Friday, June 22, 2012

What you can learn about dealing with stakeholders from a garage sale

It rained all the day of my neighbourhood garage sale, so we decided to hold over our sale a couple of weeks until this past Saturday. It was a beautiful day and my old man hauled a truckload of stuff from his place in the east end to my place in the west end and we divided up the driveway. It was one of the most enjoyable days I've had with my dad since we did Movember. We made a bit of money, had a few beers, shot the shit for almost the entire day and good times were had by all.

What didn't dawn on me at the time, but what I realise now, is how much you can learn about dealing with stakeholders from/by running a garage sale. Here's what I mean.

Photo by Chiot's Run
Don't be afraid to just give things away

There was a little girl who bought some books and then doubled back for a plush toy. She had a bit of trouble deciding which one she wanted but when she finally settled on the unicorn, I simply let her have it.

Sometimes you need to just be willing to give something away for nothing but karma in return; especially when that thing has no value to you, but has value to someone else. It's the gift economy, so when dealing with stakeholders ... 

Don't attach arbitrary value

Over the course of the day my dad and I lamented how cheap some people were; how they wanted a lot for almost nothing in return. But as the day went on I realized that haggling over the price of a $1 dollar item is senseless given that the item in question held no value for me until it held a value for someone else. Often I think when organizations engage with their stakeholders, they are reluctant to make concessions or accommodations because they feel as though they are losing out, when really the substance of these concessions held no value to the organization before they were asked for them.

Furthermore, we forget that the sum of any given exchange is often far greater than we originally anticipate, and when we engage with stakeholders we often limit our evaluations to the tangibles that exchange hands rather than how that exchange effects the relationship between parties. In a one-off exchange (such as at a garage sale) we are more likely to take a hard line stance than in an iterative relationship where what I do now has downstream consequences. I suppose that's another key point...
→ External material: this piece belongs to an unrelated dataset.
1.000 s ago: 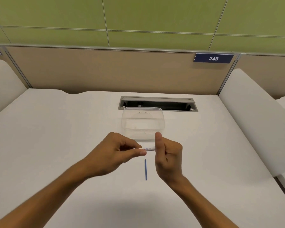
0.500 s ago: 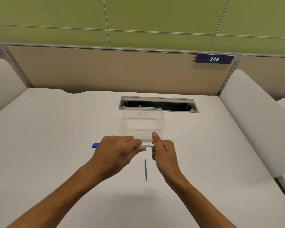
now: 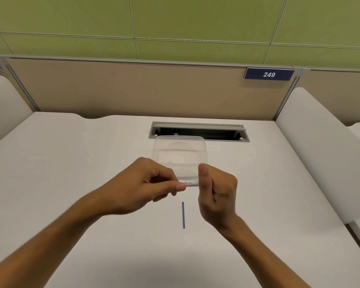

Turn a one-off into an real relationship

There was a woman who was interested in purchasing our double stroller. She had one infant and another on the way, only she didn't have any money on her. After a quick demo I gladly put the stroller (and a dozen or so board books she wanted) aside. She went, grabbed some cash and came back. While she got a steal of deal, and I got that stroller out of my garage, both of these facts pale in comparison to the smile I saw on her face as she walked down the street pushing the stroller that afternoon. She waved and I waved back happily.

I received no such satisfaction from any other of the patrons who came by the sale. The woman who bought our stroller isn't my best friend or my business partner, but you can be damn sure that I will wave and say hello every time I see her from now on, and I hope she will do the same.